When we were courting, Dave & I had a bit of an adventure when his brakes gave out on some twisty windy dirt road in the Sierras. He told me about a movie he'd seen (or book he'd read) where the characters were supposed to be having adventures. Unfortunately, one of them didn't really know what an adventure was. So, the guy that did know what an adventure was told him that he would alert him to an adventure in progress by saying "Pudding" whenever they were having one.

This whole dietary change-up is definitely an adventure.

The latest adventure is... what to eat when my now-forbidden stash of artificially sweetened, cow-milk-based little cuplets of Jello pudding are all gone? 

I've been worrying about this more as my supply has steadily dwindled. 

So, yesterday I bought a bag of tapioca, thinking I'd do something rice-pudding-like with tapioca and almond milk. I dutifully googled tapioca pudding recipes, only to find they involved constant stirring. 

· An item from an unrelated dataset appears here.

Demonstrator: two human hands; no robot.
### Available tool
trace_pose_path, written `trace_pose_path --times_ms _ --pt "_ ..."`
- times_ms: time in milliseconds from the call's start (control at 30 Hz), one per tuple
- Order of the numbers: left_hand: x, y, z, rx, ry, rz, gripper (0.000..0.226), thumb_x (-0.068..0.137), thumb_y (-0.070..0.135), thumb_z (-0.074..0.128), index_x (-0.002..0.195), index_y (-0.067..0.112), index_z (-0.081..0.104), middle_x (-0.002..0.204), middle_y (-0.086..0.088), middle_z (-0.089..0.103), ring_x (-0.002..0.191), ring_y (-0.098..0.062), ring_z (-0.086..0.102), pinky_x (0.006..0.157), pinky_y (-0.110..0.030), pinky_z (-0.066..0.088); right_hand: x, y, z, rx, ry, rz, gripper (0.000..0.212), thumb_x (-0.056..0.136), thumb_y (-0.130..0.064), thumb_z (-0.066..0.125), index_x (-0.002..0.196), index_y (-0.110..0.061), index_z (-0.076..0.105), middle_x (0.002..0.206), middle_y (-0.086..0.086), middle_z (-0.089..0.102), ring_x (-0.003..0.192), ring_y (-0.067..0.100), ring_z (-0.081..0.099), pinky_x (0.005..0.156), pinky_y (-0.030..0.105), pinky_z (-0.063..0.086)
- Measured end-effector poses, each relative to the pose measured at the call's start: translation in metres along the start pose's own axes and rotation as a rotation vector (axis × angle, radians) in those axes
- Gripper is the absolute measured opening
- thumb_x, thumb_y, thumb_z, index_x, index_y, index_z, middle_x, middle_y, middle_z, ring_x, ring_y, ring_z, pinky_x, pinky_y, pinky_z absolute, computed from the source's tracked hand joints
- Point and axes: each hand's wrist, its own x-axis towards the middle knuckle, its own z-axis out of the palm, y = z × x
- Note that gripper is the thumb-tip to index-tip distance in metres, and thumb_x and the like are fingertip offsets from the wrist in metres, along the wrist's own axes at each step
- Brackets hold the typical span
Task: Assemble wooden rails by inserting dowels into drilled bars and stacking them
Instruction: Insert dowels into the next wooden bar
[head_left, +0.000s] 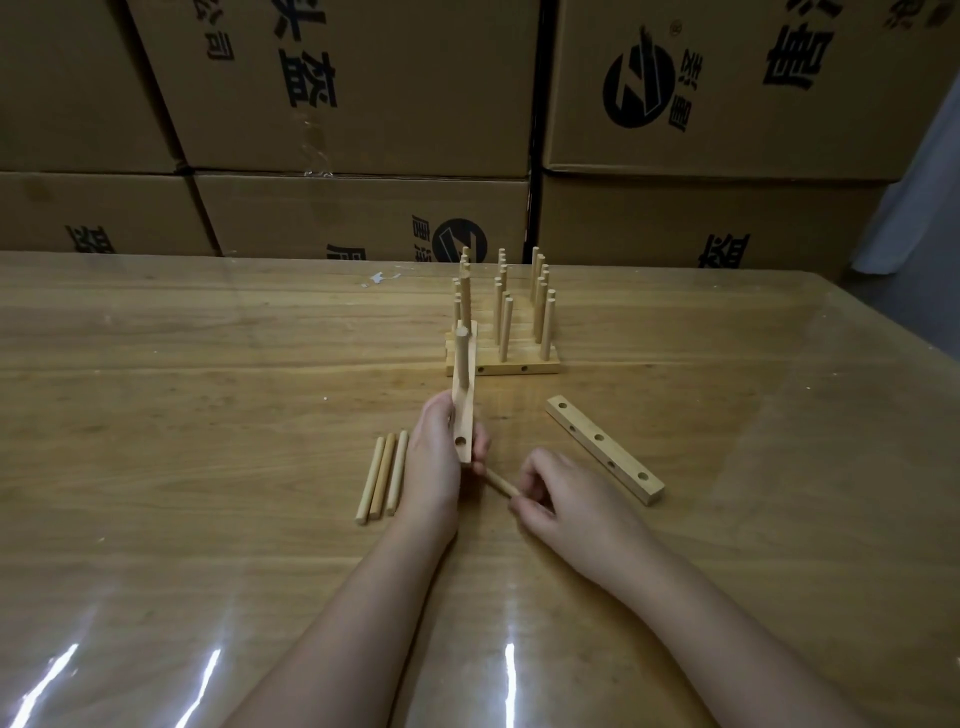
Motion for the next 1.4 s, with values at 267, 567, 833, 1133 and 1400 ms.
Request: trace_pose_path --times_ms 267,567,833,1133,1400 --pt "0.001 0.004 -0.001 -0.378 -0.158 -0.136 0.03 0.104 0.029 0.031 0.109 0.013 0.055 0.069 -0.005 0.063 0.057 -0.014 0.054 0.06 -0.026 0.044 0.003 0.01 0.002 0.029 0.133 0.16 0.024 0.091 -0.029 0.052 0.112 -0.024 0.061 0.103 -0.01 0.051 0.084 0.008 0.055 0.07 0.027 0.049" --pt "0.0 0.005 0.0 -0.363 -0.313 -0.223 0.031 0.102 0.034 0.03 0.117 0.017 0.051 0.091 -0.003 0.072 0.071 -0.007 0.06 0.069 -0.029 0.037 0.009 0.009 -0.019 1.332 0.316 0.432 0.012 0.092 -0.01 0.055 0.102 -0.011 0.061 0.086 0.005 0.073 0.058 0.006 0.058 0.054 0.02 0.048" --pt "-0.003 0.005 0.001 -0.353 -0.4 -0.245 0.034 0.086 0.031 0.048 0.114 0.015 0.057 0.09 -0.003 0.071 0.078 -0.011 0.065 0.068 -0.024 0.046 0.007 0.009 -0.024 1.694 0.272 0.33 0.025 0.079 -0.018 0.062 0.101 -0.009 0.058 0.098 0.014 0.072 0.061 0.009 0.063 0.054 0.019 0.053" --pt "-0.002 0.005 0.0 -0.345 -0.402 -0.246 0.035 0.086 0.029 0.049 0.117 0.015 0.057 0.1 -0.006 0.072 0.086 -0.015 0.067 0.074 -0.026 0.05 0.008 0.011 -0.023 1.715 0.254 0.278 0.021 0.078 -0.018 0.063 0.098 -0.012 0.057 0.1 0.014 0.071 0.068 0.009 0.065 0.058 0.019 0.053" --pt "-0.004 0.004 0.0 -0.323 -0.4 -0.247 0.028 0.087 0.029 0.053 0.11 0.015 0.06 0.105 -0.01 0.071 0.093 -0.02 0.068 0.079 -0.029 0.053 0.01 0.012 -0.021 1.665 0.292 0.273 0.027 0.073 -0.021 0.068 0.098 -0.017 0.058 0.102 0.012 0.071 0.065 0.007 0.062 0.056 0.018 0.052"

I'm doing this dietary adventure primarily in the hopes of bringing healing to my hands. Using my few remaining hand points for endless stirring of tapioca seemed to defeat the purpose.

Then... Behold!  A crock pot tapioca pudding recipe!  Woo Hoo!

Some reasonable substitutions and additions, and now I have Pudding!

The original recipe is here:
http://allrecipes.com/Recipe/Slow-Cooker-Tapioca-Pudding/Detail.aspx

My variation:
  • 1/2 cup small pearl tapioca
  • 3/4 cup water, more or less
  • 3 1/2 cups almond milk (the 60 calorie/cup kind)
  • 2 T raw sugar
  • 2 eggs
  • 1 T organic whipping cream or coconut based coffee creamer
  • 1 t vanilla
  • 6-8 drops liquid stevia
  • a dash or two of fresh ground nutmeg
Soak the tapioca in the water for an hour or two. Mix the eggs in a separate bowl. Dump everything except the stevia & the nutmeg in the crockpot, and whisk together. Cook on low for however long it takes. Mine took about 3 or 4 hours. Periodically stir/whisk the mixture... increasing from about once per hour at first to about once every 20 minutes near the end.  If the tapioca gets too thick before the pearls get translucent, add  a drizzle of water or almond milk.

When the pudding's done, whisk in the liquid stevia and the fresh nutmeg.

The almond milk is a bit sweet, so you don't need as much sugar as the original recipe requires.  Do not use powdered stevia. It's gross.